16º Juegos Olímpicos de Melbourne, en Australia – 1956 – Recepción y Villa Olímpica

En el texto anterior dije que no dimos mucha importancia a la recepción que nos fue dada a nuestra llegada a Melbourne. No era para menos, fueron 7 días de viaje hasta el destino final, estábamos muy cansados.

En aquel día y casi al mismo tiempo, otras delegaciones también llegaban y el aeropuerto estaba muy ocupado. Mucha gente dando la bienvenida a las delegaciones. Momentos festivos, allí el mundo se reunía.

Desde el aeropuerto fuimos llevados en autobús hasta la Villa Olímpica. Era mi primera participación y todo me parecía un sueño, no perdía un detalle, era la consagración de un atleta muy joven, contando sólo con 19 años.

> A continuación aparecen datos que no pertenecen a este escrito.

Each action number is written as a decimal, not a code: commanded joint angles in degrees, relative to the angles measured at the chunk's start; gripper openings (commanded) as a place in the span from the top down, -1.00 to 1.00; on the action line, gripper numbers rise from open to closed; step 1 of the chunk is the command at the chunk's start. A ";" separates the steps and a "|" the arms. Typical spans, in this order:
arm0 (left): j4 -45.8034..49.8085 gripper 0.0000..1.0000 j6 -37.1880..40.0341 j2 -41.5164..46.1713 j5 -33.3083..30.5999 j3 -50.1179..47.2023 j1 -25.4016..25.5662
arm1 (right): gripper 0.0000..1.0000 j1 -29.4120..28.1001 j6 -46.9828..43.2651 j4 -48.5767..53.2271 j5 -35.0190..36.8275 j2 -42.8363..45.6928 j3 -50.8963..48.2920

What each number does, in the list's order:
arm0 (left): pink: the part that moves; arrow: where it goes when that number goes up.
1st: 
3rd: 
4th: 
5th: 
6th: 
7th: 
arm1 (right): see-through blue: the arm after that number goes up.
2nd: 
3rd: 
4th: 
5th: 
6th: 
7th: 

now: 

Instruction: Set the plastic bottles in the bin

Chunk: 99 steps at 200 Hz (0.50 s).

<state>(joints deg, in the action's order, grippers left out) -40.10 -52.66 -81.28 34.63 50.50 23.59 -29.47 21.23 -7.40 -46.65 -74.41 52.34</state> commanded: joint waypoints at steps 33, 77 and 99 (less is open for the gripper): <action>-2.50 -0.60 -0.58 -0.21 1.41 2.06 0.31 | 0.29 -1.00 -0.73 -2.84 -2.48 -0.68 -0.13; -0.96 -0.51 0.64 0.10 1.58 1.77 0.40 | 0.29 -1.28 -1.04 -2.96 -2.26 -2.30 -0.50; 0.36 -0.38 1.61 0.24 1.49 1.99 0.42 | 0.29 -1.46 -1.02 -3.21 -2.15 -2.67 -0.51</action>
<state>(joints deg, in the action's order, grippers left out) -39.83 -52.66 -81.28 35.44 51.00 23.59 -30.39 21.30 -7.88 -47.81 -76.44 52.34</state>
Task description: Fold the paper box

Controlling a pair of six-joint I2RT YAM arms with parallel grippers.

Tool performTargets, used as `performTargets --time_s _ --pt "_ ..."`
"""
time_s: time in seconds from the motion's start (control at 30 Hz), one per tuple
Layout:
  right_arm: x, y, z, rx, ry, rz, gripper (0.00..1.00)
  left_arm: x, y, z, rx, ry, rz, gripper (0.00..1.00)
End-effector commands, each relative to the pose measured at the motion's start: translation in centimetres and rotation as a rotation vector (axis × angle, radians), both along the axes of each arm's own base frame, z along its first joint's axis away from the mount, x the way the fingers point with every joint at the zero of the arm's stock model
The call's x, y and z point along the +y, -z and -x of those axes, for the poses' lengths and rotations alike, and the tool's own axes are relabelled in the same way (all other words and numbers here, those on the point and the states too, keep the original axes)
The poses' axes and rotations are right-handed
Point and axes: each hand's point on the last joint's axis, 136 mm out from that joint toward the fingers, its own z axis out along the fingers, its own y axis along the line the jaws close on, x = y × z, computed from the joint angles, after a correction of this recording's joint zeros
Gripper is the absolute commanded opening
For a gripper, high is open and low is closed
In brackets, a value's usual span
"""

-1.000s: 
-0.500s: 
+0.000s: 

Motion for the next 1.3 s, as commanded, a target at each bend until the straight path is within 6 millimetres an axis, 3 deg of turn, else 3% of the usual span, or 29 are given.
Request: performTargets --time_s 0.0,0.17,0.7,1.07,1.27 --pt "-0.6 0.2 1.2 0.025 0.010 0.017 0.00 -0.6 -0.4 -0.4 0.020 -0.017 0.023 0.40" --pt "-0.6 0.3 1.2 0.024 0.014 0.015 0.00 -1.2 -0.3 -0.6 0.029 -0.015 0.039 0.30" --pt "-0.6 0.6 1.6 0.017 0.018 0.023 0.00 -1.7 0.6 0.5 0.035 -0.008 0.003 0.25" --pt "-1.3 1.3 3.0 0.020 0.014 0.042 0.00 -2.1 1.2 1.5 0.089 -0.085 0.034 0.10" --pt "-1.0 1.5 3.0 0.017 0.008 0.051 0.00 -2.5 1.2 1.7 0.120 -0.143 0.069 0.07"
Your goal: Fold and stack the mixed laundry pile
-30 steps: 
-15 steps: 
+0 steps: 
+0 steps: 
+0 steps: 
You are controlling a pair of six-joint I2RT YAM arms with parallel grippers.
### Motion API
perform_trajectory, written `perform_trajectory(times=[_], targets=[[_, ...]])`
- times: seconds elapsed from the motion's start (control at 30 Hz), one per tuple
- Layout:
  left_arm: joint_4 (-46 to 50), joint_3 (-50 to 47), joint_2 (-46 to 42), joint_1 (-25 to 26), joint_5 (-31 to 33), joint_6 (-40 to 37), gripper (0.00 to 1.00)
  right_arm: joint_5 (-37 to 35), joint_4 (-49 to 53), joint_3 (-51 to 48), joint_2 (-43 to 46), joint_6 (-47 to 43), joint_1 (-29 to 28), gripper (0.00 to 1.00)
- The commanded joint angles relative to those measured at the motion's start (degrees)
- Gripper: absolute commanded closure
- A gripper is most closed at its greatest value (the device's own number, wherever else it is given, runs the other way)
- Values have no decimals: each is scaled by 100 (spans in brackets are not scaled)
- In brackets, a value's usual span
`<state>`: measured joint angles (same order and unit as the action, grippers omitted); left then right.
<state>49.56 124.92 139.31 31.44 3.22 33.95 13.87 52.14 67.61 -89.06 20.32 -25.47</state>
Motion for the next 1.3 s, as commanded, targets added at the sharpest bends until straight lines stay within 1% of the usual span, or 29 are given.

Llegamos a la aldea y fuimos recibidos por el pueblo que hacía una especie de turno, saludando a todas las delegaciones. En fin, después de pasar por la identificación, fuimos llevados a nuestro alojamiento; casas del ejército.

La aldea olípica estaba compuesta de casas del ejercito australiano sirviendo de vivienda para las delegaciones. Las casas eran asentadas. Yo y el Amauri Pasos quedamos alojados en el piso superior. Al lado, el Eder Jofre y su padre.

Llegamos a la tarde, casi noche, y salimos a cenar en el restaurante destinado a nuestro tipo de alimentación. Así eran los juegos olímpicos, para cada continente siempre había un cierto tipo de alimentación estándar.

Terminado la cena, volvemos a las habitaciones y sin pensar mucho nos tirábamos en las camas, viniendo a despertar apenas al día siguiente para el reinicio de nuestros entrenamientos, después de todo necesitábamos recuperar el tiempo perdido.

Todo hasta allí corría perfectamente bien, todo era cronometrado, los horarios eran fielmente cumplidos y nosotros siempre estábamos listos para ser llevados a las canchas de entrenamientos. Puntualidad inglesa como herencia.

Al día siguiente por la mañana, miré por la ventana de la habitación y ví a un hombre corriendo. Lógicamente pensé ser un atleta practicando su deporte. El más extraño es que al regresar del entrenamiento el hombre seguía corriendo.

Esto se repetía todos los días, por la mañana y por la tarde. Curioso, pregunté quién era aquel hombre que corría todo el día y con cara de sufrimiento. Me dijeron que era un corredor checo, Emil Zatopek; nunca más lo olvidé.

En la olimpiada de Helsink en 1952, el Zatopek venció los 5.000, los 10.000 mil metros y el maratón. Fue el único atleta que logró ese logro hasta hoy. Se llamaba “locomotora humana”. En 1952 venció a San Silvestre.